The Roman Catholic church on Brunswick Street has been in the headlines after the Archdiocese of Halifax-Yarmouth called the property unsafe and too expensive to fix. There are concerns about the 130-year-old building’s steeple and facade, especially after pieces of granite fell off the building recently.
READ: City and parish both say Saint Patrick’s Church in Halifax is safe
Yet, despite the archdiocese’s opposition, Halifax council voted to designate the church a historic property last week.
In a statement, the archdiocese said achieving the heritage status does not guarantee funding and that despite having provided loans to Saint Patrick’s over the years, they were no longer in a position to do so.
“The parish and the archdiocese do not have the financial means to continue caring for the current property,” it read.
But parishioners and the Heritage Trust of Nova Scotia dispute that assertion, saying the immediate repairs would only cost about $800,000. The two groups have already raised about a third of that.
“We do not think this task is insurmountable,” said Andrew Murphy, chair of the church’s building committee.
A complete restoration would cost in excess of $3 million with estimated timelines of 2020, 2025 and 2030.
“We feel that we can do the necessary stabilization work for much less than the $3 million,” said Murphy.
“The $3 million is an overall number that includes restoring these windows, insulating the roof cavity, completely refurbishing the basement into more of a performing arts centre than a church hall than it is now. And a lot of what’s in the $3 million dollar is nice to have, not necessary to have.”
Murphy, who also sits on the Heritage Trust board, says the heritage designation is “a great thing” and will not hinder the restoration process as the archdiocese has implied.
“It’s a myth that we have to restore it exactly authentically like it was built in the mid to early 1880s,” he said.
“The Heritage Trust is fine with the use of modern materials. What we really see that we want to do is we want to preserve the inside of this church in all of its glory.”
Built by Irish immigrants in 1880s
Heritage Trust president, Joe Ballard says the group would prefer to see Saint Patrick’s continue operating as a church and has offered their moral and financial support.
“We’ve pledged our support to the Saint Patrick’s Church Restoration Society as well as the archdiocese so that may mean we have to come up with some money ourselves,” Ballard said. “We can certainly canvas our supporters and friends and see what we can come up with.”
He calls the church a “piece of public art” that is full of historical significance to the community.
“It’s been lost from public memory that these great magnificent churches were not built entirely by faith communities. In most cases, it was usually the broader community that helped out with the building,” he said. “So, the Heritage Trust believes that still should be the case, the broader community should help.”

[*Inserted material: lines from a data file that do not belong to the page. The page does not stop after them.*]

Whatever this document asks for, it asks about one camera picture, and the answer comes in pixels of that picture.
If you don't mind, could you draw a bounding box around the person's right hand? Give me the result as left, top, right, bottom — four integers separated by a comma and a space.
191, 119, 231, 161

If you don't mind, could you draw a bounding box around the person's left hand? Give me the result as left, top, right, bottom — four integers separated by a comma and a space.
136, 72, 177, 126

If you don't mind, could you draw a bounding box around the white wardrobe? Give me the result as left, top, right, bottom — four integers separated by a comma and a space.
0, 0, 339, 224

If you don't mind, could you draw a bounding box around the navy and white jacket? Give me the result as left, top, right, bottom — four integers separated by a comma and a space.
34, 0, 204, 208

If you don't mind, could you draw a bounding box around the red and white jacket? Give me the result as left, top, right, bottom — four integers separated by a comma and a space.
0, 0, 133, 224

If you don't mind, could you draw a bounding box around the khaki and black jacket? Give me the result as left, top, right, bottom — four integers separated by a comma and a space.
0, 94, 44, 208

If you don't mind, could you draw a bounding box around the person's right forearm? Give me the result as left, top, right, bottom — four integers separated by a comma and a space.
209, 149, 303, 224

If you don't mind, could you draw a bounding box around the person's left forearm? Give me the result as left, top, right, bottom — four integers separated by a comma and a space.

Saint Patrick’s was built in the 1880s by Irish immigrants who came to Halifax after fleeing the potato famine. The north end neighbourhood was home to an Irish community, as well as several churches which are still in operation to this day.
The chairperson of the Parish Pastoral Council, Michele O’Neill, says that history is important to parishioners and the community alike.
“I truly believe that our continued presence in this old north end really promotes the healthy diversity…of this particular neighbourhood in its renewal,” O’Neill said.
“It’s really a church that not only belongs to the Roman Catholic Church history, but it’s the history of this city of Halifax as well.”
Two engineers were at the church Wednesday to inspect the structure. An up-to-date report on the building is expected soon, and the building committee plans to share that with the archdiocese.
A meeting between all the parties is anticipated for later this month.